What is your name, which degree did you earn, & what year did you graduate?
My name is Justine Litzko. I graduated from Gonzaga University in 2015 with my Master’s Degree in School Counseling.
What is your current occupation or role?
I am the school counselor at Twin Lakes Elementary in Rathdrum, Idaho. This is my third year at Twin Lakes, and I continually feel blessed to be working at this school and in this community.
Why did you choose a program in the School of Education at Gonzaga?
I live in and grew up in North Idaho. When I was looking at graduate schools for school counseling degrees, I wanted to stay in the area. However, I knew nothing about the local school counseling programs. At the time, I was working for a local school district. I started asking around and talking to school counselors and teachers. When asking about the best program for school counseling degrees, Gonzaga kept coming up- even by professionals who hadn’t attended Gonzaga. It had, and still has, an amazing academic and extracurricular reputation. After talking with various professionals, and researching what Gonzaga had to offer, I was extremely excited about the prospect of attending Gonzaga University.
What, or who, influenced you the most at Gonzaga? Please share as much as you are willing.
The school counseling program at Gonzaga utilizes a cohort model. That model was very influential during my time at GU. The other students in my cohort became my friends and they were individuals I could turn to, bounce ideas off of, and collaborate with during my program. Even now that we’ve graduated, there have been times we’ve turned to each other for advice.
Another extremely influential person during my time at Gonzaga was the Director of School Counseling, Addy Wissel. I couldn’t have asked for a better person to be my instructor and mentor. She was a support person through the entire program, helping me to learn and grow.
What was your greatest lesson learned at Gonzaga?
My greatest lesson learned at Gonzaga was that learning does not stop at the completion of the program; rather professional growth, development, and learning continues long after the completion of the program. Because of this mindset, I continually strive to keep up to date on research, techniques, and trends in order to better myself- as an individual and as a counselor. In addition to this, I’m involved with providing ongoing professional development to staff, so that they can grow professionally, as well.
What is the most rewarding aspect of working in your field? Most challenging?
The most rewarding part of my job is getting to build relationships with all the students in the school, as well as their families. I believe this relationship, that I work very hard to build, is the most fundamental and foundational part of any counseling that I do. I feel lucky to be a part of the students’ lives each day- being present for the good times, as well as the hard times, and seeing their growth.

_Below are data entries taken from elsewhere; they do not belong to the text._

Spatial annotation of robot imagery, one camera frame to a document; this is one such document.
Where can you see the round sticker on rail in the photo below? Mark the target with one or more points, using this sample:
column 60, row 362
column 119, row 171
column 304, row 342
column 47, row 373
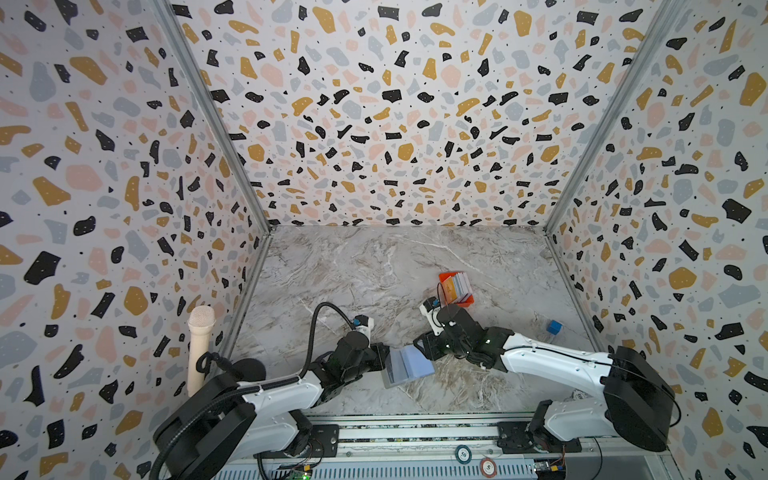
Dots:
column 463, row 454

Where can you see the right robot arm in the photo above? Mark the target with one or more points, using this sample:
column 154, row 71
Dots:
column 624, row 395

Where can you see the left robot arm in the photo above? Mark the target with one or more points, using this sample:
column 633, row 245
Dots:
column 233, row 417

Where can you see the beige microphone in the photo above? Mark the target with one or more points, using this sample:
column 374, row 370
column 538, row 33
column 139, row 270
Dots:
column 201, row 323

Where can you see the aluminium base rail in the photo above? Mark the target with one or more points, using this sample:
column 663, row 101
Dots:
column 422, row 446

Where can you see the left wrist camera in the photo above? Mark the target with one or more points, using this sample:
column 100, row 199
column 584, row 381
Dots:
column 364, row 325

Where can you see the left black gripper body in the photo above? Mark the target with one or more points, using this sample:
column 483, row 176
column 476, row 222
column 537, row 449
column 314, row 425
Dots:
column 377, row 354

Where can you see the blue tag on table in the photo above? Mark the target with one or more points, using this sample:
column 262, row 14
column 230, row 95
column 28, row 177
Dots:
column 554, row 327

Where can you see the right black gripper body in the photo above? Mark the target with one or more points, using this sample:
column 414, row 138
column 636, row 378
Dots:
column 433, row 343

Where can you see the beige leather card holder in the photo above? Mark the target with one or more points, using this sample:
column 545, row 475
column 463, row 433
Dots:
column 404, row 365

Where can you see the red card tray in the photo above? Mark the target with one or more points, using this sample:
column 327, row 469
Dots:
column 441, row 293

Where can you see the red round sticker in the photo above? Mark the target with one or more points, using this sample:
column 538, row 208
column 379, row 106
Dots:
column 488, row 468

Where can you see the stack of cards in tray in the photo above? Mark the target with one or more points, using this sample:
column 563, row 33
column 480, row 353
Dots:
column 457, row 288

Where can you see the black microphone stand base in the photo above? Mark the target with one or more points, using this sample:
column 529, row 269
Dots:
column 250, row 370

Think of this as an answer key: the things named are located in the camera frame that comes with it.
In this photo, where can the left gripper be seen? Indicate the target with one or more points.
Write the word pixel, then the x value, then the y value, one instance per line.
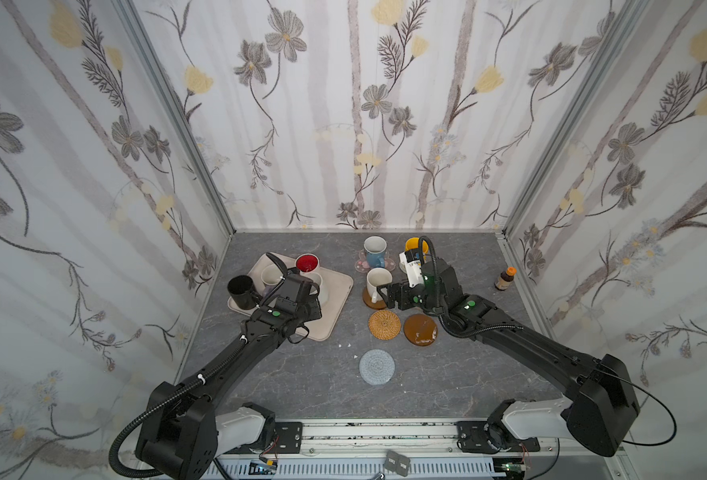
pixel 294 285

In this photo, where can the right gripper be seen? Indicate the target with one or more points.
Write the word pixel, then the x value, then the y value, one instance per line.
pixel 401 294

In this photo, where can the brown round wooden coaster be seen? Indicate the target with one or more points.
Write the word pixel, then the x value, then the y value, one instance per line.
pixel 379 305

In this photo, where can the woven rattan round coaster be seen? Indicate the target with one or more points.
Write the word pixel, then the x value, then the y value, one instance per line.
pixel 384 325

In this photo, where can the beige plastic tray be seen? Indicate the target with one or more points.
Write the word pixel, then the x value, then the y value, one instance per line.
pixel 338 285

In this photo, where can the dark brown glossy round coaster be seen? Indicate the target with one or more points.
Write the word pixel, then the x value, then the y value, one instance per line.
pixel 420 330

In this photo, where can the yellow mug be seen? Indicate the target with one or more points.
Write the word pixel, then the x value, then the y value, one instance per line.
pixel 415 244

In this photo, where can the blue mug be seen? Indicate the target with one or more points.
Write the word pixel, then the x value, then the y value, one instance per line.
pixel 375 248

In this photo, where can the grey blue round coaster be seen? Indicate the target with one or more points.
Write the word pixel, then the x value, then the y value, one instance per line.
pixel 376 367

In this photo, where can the pink cherry blossom coaster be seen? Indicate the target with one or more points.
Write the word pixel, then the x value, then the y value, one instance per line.
pixel 362 266

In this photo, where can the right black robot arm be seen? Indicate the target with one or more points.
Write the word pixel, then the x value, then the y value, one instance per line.
pixel 598 403

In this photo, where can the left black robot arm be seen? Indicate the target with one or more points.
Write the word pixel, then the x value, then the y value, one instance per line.
pixel 178 434

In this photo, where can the lavender mug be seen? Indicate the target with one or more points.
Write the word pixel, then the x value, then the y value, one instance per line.
pixel 271 276

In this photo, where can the red interior white mug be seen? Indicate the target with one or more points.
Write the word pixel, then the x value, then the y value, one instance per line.
pixel 307 263

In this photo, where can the black mug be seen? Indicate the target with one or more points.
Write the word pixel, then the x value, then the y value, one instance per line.
pixel 244 293

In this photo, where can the small brown bottle orange cap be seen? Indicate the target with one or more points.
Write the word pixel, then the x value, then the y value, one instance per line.
pixel 505 279

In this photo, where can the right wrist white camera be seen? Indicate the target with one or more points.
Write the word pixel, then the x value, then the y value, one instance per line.
pixel 411 264

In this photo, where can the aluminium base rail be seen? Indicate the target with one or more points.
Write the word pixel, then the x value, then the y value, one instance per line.
pixel 416 448

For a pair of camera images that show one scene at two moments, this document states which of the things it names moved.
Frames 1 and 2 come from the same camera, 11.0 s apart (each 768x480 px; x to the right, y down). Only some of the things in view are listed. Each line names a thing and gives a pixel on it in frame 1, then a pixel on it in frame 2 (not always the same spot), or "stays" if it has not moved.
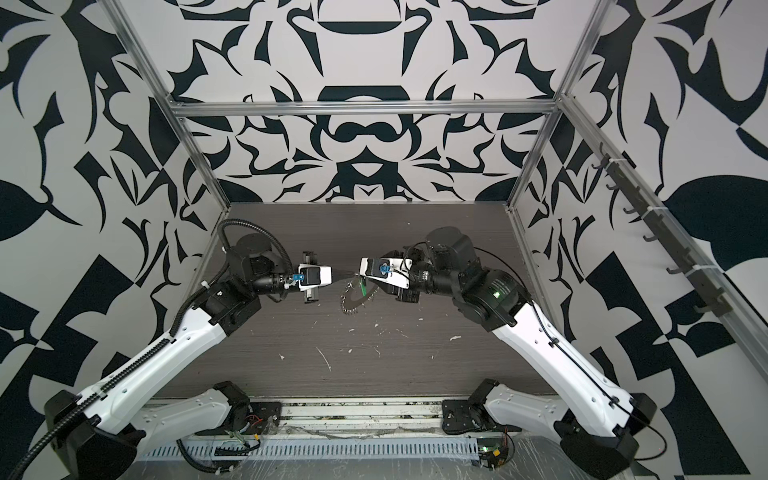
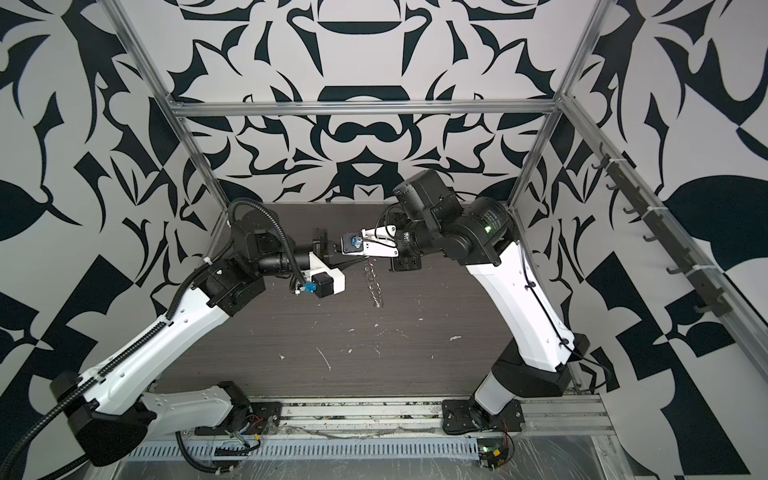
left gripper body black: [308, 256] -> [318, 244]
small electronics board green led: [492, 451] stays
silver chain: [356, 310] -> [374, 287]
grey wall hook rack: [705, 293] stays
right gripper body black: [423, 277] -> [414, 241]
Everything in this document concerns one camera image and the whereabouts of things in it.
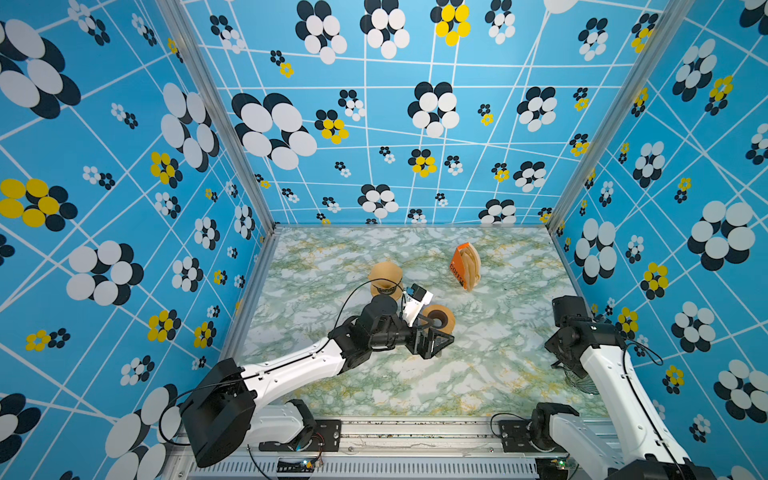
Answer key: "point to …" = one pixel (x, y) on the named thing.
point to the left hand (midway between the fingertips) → (445, 332)
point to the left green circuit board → (283, 466)
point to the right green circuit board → (554, 467)
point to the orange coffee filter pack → (466, 265)
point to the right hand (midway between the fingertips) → (568, 354)
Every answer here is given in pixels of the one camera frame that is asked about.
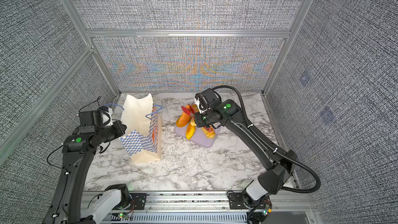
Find black corrugated cable conduit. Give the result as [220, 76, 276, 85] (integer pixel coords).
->
[211, 85, 321, 194]

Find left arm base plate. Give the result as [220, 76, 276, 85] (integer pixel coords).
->
[114, 193, 148, 211]

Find red kitchen tongs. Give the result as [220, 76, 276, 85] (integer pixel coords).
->
[181, 105, 215, 133]

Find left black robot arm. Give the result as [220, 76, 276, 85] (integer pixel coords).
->
[42, 120, 127, 224]

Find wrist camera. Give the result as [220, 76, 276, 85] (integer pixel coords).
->
[78, 106, 113, 128]
[194, 88, 222, 114]

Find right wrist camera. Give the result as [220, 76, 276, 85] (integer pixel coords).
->
[194, 88, 222, 114]

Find ridged yellow spiral bread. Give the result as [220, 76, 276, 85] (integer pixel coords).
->
[201, 128, 216, 139]

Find blue checkered paper bag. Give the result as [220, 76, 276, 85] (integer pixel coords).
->
[104, 94, 162, 164]

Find lilac plastic tray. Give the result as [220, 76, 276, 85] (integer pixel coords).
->
[174, 124, 222, 148]

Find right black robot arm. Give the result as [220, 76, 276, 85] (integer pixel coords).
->
[194, 99, 295, 208]

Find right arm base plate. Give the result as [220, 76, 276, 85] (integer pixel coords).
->
[227, 191, 249, 210]

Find long orange baguette bread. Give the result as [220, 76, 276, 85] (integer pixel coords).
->
[176, 112, 192, 128]

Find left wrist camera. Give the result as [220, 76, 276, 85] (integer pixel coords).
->
[78, 106, 113, 128]

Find aluminium front rail frame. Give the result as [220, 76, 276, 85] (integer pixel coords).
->
[52, 190, 324, 224]

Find dark orange oval bread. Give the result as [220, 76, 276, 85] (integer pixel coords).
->
[191, 104, 199, 113]

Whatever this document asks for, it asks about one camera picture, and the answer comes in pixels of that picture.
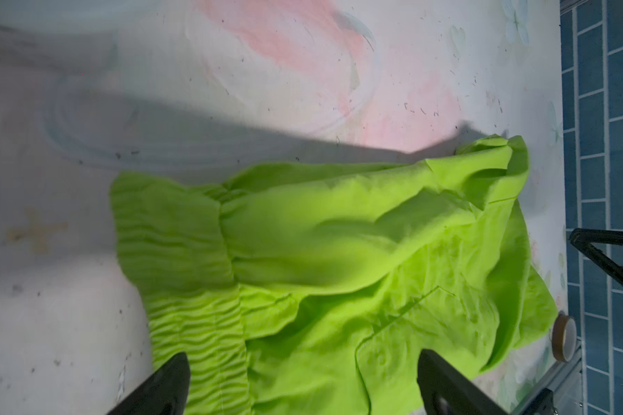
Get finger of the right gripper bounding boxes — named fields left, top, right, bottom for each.
left=569, top=228, right=623, bottom=286

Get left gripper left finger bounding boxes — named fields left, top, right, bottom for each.
left=108, top=352, right=191, bottom=415

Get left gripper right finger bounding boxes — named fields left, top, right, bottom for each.
left=417, top=349, right=507, bottom=415

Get neon green shorts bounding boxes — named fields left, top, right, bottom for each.
left=110, top=136, right=557, bottom=414

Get brown tape roll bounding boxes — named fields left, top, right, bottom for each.
left=551, top=311, right=577, bottom=363

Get aluminium front rail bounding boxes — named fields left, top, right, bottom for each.
left=511, top=342, right=586, bottom=414

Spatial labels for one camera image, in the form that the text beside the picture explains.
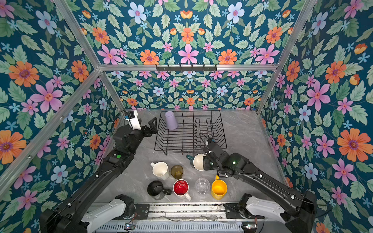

A challenging part of my job is the emotional weight that comes with it and the emotional weight that I take upon myself. I always feel there is more to be done, more helping to do, but there’s not enough time in the day or resources available. It’s difficult seeing students go through incredibly hard life occurrences. It’s also very difficult when situations can’t be fixed or changed, like with death and loss. However, I try to go into every day fresh, with a smile on my face, ready to do my best for the students- to be a listener, a helper, an advocate, and the best counselor I can be.
What critical issues do you see that need to be addressed in your field?
There needs to be more resources for, and more emphasis on, social-emotional learning and related mental health services. Education no longer includes just math, reading, etc.; education also needs to include social-emotional learning. I am the only counselor at my school building, which serves approximately 340 students grades pre-k through 6th. I am accessible to all students in my school, and that’s a lot of students for one person to serve. The American School Counselor Association actually recommends the ratio be 250 students to 1 counselor. If we were able to get more resources and were to integrate more social-emotional learning into the learning environment, we would see positive, long-lasting effects.
What advice do you have for future education professionals?
The education field, and specifically the field of school counseling that I am a part of, can be emotionally taxing and draining. All day long, educators are on their toes, giving what they can to the students. I would highly recommend setting aside time for self-care. When putting so much time into others, your own person can go by the wayside. Put aside time for whatever resets and re-energizes you- exercise, reading, you name it. That “you time”, I believe, is so important.